Para ficarmos aqui pelo Brasil, vale a leitura do interessantíssimo “Famílias e Vida Doméstica”, escrito pela professora Leila Mezan Algranti sobre a época colonial: “uma única cobertura abrigava a casa, os quartos de hóspedes, a moenda e até o próprio engenho”.

Mais adiante: “...trabalho e lazer confundiam-se no dia a dia dos colonos, sobretudo dos senhores, que, enquanto administravam seus negócios e cuidavam do funcionamento da casa, dedicavam-se a outras atividades, algumas delas manuais."

É curioso que: “No interior dos sobrados maiores [...] várias atividades se desenvolviam, evitando o deslocamento de seus moradores” e “De qualquer forma, o trabalho permeou o cotidiano dos indivíduos e trouxe dinamismo ao interior dos domicílios, fosse ele dirigido para a subsistência e consumo dos moradores, fosse voltado para o mercado”.

Ou seja, ao menos desde o século XVI conhecemos e praticamos o trabalho em casa. Certamente ainda não se denominava home office.

Verdade que atualmente se experimentava o incremento dos trabalhos em domicílio, impulsionados pelas novas tecnologias, por projetos dos empregadores (públicos e privados), pelas necessidades profissionais, pelos problemas – que vão do trânsito caótico nas cidades a, mais recentemente, o lockdown devido à pandemia do coronavírus.

Realmente, o IBGE constatou que na Região Sudeste, de 2017 para 2018 (antes da pandemia) se passou de 1,4 milhão para 1,8 milhão de pessoas trabalhando em casa (exclusive os empregados domésticos). O Brasil seria o terceiro país do mundo onde mais cresce o home office.

Na realidade, ocorre desde sempre a prática de trabalhar em casa. Hoje em dia, um exercício crescente; em alguns momentos históricos, prática um tanto afastada. Ora, se sempre se fez, por que a grita?

Parece sensível que as discussões se devam razoavelmente à semântica e tenha faltado, isto sim, incluir a atividade ”trabalhar” nas definições usuais de “residir” ou de “morar”, que abrangem muito mais do que o local em que se descansa, come ou dorme.

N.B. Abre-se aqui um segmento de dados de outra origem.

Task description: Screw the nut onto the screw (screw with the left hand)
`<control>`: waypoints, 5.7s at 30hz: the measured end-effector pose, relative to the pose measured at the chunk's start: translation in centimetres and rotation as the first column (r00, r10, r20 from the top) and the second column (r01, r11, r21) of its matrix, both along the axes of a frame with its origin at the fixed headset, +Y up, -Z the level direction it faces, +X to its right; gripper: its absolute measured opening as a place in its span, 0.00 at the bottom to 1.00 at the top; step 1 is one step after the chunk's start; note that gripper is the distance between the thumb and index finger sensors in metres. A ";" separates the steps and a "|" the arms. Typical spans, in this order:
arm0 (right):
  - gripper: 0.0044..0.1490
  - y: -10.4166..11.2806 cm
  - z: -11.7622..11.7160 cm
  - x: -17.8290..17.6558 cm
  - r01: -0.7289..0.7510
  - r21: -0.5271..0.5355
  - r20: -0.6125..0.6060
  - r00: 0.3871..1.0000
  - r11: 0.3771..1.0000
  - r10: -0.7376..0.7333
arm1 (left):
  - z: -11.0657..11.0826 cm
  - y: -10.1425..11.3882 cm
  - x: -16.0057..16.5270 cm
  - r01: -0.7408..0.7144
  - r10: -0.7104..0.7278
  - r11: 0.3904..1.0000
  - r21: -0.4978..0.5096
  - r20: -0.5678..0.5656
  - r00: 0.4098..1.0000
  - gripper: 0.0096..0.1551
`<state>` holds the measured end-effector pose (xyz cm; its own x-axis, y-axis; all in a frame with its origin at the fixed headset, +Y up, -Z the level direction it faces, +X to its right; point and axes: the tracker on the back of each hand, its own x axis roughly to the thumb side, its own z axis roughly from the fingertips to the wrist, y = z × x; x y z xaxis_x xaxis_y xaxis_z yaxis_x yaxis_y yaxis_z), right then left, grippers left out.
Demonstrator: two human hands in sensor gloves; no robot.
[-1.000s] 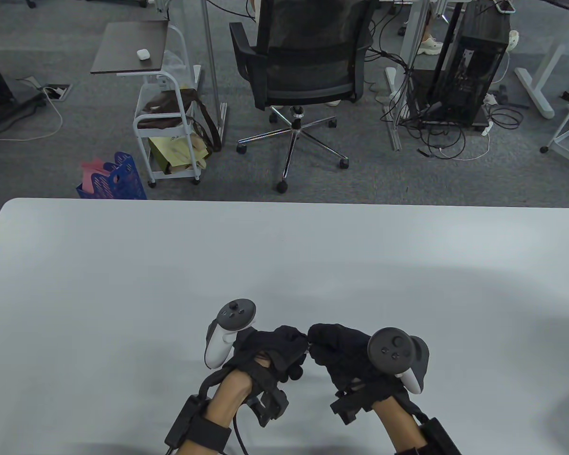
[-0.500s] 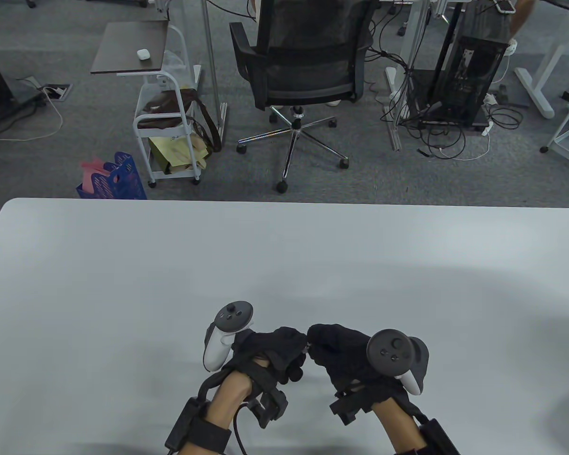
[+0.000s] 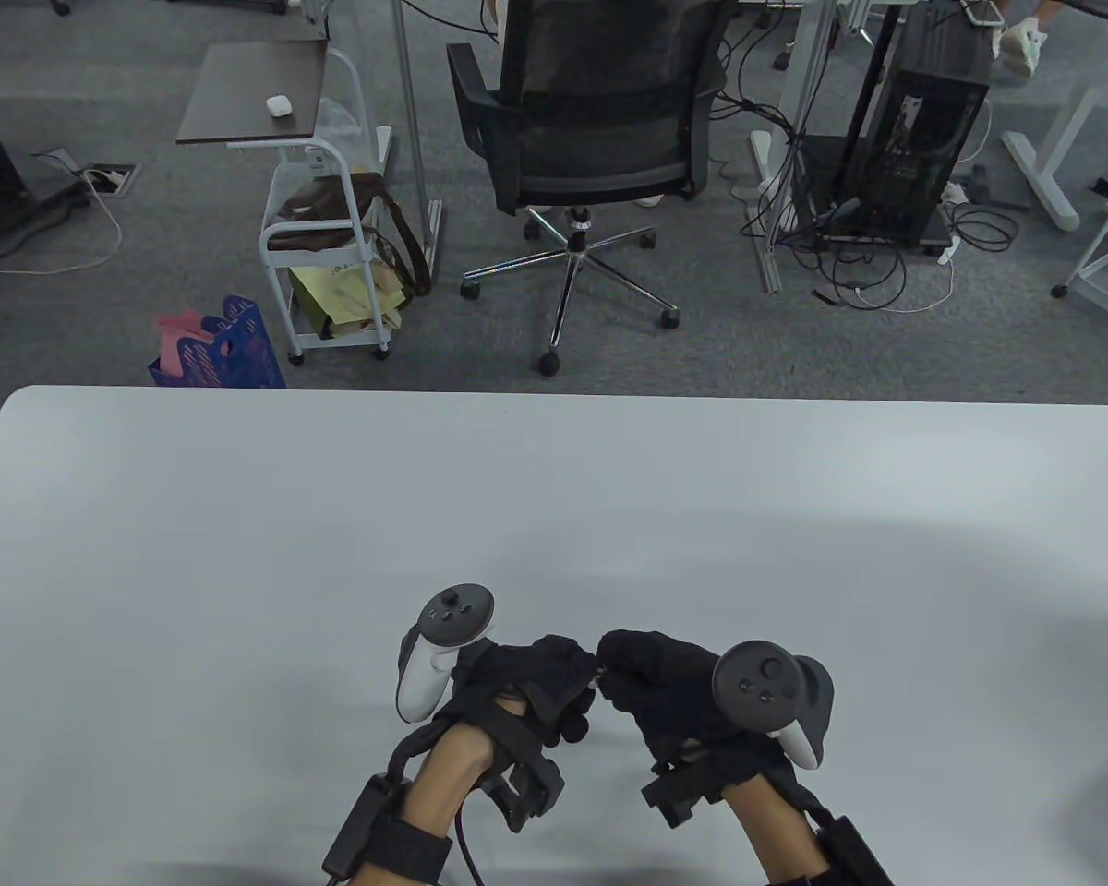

Devemos, nós, abandonar o antigo significante e nos atentarmos ao efetivo significado: o que se faz, o que sempre se fez em casa é o que compõe a prática de “morar”, o que solucionaria inúmeros dissensos, diga-se.

Mas, o termo home office espantou e passou a frequentar os meios de comunicação! Visto que consiste em prática antiga e constante, vista a semântica, parece restar somente algum assombro pelo uso do anglicismo.

Não carecia, afinal, não é de hoje que a terminologia inglesa faz parte de nossa cultura, ou alguém compra sabão líquido para cabelos (shampoo), espera o portador do escritório (office boy) ou motorizado (motoboy), não sabe o que é delivery, outdoor, shopping center?

Enfim, convém atentar que viver em casa (também no condomínio, é lógico) inclui “trabalhar” – e isso não é novidade, como se lembrou.

E, simplesmente deixemos de arregalar os olhos com o palavreado, entendamos que isso tudo faz parte da nossa vida e, principalmente: nos organizemos para que essa atividade tão ancestral se coadune cada vez melhor com as demais: dormir, comer, brincar... trabalhar.

Óbvio, o artista bem compreendeu tudo isso muito antes que todos nós, daí o "Samba do Approach", de Zeca Baleiro: 

“Venha provar meu brunch/ Saiba que eu tenho approach/ Na hora do lunch/  Eu ando de ferryboat/ Eu tenho savoir-faire/ Meu temperamento é light/ Minha casa é hi-tech/ Toda hora rola um insight/ Já fui fã do Jethro Tull/ Hoje me amarro no Slash/ Minha vida agora é cool/ Meu passado é que foi trash (...)”.

Precisa mais?

(*) Jaques Bushatsky é advogado; pró-reitor da Universidade Secovi; sócio correspondente da ABAMI (Associação Brasileira dos Advogados do Mercado Imobiliário para S. Paulo); coordenador da Comissão de Locação do Ibradim e sócio da Advocacia Bushatsky.